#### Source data

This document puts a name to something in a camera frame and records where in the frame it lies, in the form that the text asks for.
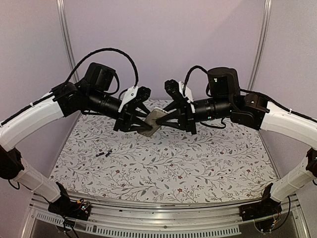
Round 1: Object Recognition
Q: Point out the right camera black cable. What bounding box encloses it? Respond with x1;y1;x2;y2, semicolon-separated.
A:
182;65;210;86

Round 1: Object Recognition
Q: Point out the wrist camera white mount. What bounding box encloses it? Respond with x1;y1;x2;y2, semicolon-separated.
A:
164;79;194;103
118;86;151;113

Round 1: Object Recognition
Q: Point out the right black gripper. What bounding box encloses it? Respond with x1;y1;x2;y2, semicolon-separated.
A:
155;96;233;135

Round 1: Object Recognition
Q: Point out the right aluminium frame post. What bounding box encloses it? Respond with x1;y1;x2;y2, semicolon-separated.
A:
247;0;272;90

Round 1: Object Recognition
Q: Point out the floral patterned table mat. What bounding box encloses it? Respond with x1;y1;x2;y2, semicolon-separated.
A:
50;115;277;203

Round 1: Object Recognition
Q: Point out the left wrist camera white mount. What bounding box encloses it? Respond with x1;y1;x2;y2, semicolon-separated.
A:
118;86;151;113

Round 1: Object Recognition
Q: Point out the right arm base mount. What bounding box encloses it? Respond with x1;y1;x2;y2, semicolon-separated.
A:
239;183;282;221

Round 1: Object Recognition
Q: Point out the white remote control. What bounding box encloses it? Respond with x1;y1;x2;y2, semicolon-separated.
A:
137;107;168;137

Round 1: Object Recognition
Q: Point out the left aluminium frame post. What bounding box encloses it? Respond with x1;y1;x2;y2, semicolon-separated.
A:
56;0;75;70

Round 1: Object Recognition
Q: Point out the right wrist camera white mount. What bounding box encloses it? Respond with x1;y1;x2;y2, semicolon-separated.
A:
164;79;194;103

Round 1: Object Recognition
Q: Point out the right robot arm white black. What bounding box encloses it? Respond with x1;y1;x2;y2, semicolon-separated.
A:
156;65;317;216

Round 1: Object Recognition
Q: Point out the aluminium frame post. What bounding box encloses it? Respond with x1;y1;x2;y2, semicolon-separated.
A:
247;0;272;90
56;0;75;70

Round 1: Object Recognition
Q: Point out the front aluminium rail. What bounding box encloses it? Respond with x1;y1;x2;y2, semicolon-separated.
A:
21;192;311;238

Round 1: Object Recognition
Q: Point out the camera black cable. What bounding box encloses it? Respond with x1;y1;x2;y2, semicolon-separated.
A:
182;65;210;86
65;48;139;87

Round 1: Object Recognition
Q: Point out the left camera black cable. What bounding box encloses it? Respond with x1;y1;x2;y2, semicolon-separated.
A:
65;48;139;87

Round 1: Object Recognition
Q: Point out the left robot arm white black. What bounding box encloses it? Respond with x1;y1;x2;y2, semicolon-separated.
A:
---
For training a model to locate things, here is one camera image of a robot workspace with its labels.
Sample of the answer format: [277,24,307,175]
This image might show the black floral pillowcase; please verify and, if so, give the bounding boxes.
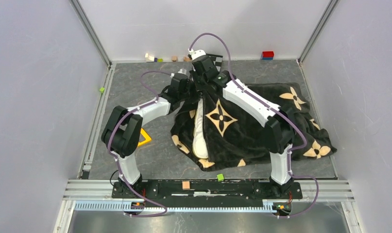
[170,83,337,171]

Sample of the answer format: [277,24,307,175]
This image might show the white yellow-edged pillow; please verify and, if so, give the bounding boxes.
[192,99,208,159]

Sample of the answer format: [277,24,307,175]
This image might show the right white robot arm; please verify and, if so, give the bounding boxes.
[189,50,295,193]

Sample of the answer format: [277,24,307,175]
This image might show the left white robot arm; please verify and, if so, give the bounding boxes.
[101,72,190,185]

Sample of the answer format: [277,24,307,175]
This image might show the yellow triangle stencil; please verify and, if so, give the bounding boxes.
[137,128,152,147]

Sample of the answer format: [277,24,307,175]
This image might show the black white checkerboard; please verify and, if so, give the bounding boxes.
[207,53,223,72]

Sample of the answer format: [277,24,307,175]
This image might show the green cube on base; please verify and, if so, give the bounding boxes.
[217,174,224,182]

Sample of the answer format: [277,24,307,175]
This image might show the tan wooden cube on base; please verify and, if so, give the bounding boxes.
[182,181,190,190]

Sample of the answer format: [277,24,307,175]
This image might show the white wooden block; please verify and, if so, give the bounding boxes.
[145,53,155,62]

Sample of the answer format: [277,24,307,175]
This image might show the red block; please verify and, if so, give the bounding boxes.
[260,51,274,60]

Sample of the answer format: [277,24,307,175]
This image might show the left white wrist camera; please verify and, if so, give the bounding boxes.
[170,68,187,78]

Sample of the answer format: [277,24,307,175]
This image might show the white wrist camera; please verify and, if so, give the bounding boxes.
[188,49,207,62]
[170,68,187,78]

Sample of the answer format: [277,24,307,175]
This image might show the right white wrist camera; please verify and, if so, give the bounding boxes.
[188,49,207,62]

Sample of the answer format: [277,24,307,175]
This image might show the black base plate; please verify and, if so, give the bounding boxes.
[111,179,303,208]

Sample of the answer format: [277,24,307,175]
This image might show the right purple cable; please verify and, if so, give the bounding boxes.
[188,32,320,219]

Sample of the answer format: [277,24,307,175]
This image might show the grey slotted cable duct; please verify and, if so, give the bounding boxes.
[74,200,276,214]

#### REQUIRED ACTION
Would you copy every line of the entries in which "frame" appears?

#### ANSWER TO THE EXERCISE
This document puts a name to something in a camera frame and records where in the frame it lies, in the form that the text asks for.
Q: Point out the right aluminium frame post. What bounding box encloses it? Respond with x1;y1;x2;y2, semicolon-separated.
Q: Point out the left aluminium frame post. What bounding box encloses it? Respond with x1;y1;x2;y2, semicolon-separated.
Q: Point out the aluminium frame post. What bounding box encloses it? Respond with x1;y1;x2;y2, semicolon-separated.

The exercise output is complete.